TASK DIRECTIONS: Restate the listing word for word; omit the images.

INFORMATION SHOWN:

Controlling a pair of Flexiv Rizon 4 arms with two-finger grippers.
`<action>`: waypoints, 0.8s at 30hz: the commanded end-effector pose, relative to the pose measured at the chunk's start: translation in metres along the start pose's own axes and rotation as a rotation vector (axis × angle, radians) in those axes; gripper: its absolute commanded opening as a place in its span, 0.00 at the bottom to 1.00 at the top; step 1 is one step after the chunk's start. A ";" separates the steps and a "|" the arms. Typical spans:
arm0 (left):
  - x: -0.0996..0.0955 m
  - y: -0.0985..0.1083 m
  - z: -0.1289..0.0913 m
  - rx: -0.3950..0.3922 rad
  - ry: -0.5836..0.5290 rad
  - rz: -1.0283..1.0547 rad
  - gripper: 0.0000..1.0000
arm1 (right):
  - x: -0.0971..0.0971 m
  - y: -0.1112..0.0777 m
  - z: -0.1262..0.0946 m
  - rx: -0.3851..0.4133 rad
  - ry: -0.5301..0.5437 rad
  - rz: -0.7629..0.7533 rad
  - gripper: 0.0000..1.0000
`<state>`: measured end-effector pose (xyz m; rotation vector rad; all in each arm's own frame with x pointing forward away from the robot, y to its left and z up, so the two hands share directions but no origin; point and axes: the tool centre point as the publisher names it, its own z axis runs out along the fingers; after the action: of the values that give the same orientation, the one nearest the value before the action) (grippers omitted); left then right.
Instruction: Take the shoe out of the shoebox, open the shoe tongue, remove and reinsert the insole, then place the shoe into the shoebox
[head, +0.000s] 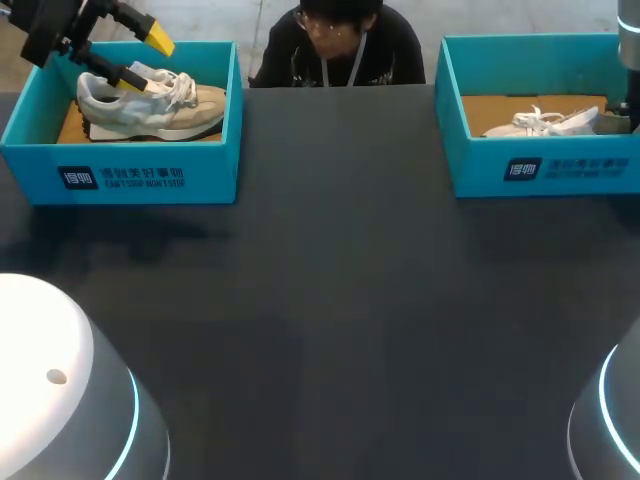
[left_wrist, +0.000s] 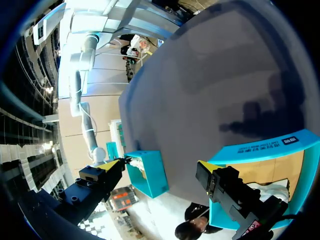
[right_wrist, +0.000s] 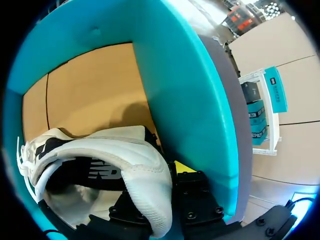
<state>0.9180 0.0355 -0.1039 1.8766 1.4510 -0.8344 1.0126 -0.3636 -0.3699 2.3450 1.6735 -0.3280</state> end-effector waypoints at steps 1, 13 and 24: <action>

TASK ANSWER:
Controlling a pair of Flexiv Rizon 4 arms with two-finger grippers.
`<action>`: waypoints, 0.8s at 30hz: the commanded end-effector pose, relative to the pose measured at the chunk's start: translation in metres along the start pose's own axes and rotation as a rotation vector (axis × angle, radians) in those axes; gripper: its absolute commanded opening as a place in its span, 0.00 at the bottom to 1.00 at the top; step 1 is one step after the chunk's start. A ";" separates the steps and a "|" the arms. Typical spans:
arm0 (left):
  - x: -0.0996..0.0955 m
  - y: -0.0985..0.1083 m
  - z: -0.1289..0.0913 m
  - rx: -0.3950..0.3922 rad
  - ry: -0.5836..0.5290 rad
  - rz: -1.0283..1.0547 rad
  - gripper: 0.0000..1.0000
arm1 (right):
  - x: -0.0971..0.0971 m
  - y: -0.1112..0.0777 m
  - z: -0.1262..0.0946 m
  - rx: -0.3851..0.4133 rad
  - ry: -0.5301..0.5437 rad
  - rz: -0.7629..0.7533 rad
  - gripper: 0.0000..1.0000
`<state>`: measured end-effector pose (xyz m; rotation vector rad; all in each arm's own frame with x pointing forward away from the robot, y to its left and z up, so the two hands share directions but no origin; point and axes: the tool centre point as the publisher names it, its own z axis runs out along the fingers; after the action: of the values that give the same orientation, the one nearest the value before the action) (grippers omitted); left then right.
Instruction: Take the shoe out of the shoebox, open the shoe tongue, remove and reinsert the insole, then place the shoe into the shoebox
[head, +0.000s] 
[left_wrist, +0.000s] 
[right_wrist, +0.000s] 
<state>0.9180 0.0355 -0.1039 1.8766 1.4510 -0.8344 1.0126 -0.3636 -0.3699 2.3450 1.6735 -0.3280</state> end-effector waypoints at steps 1, 13 and 24: <action>

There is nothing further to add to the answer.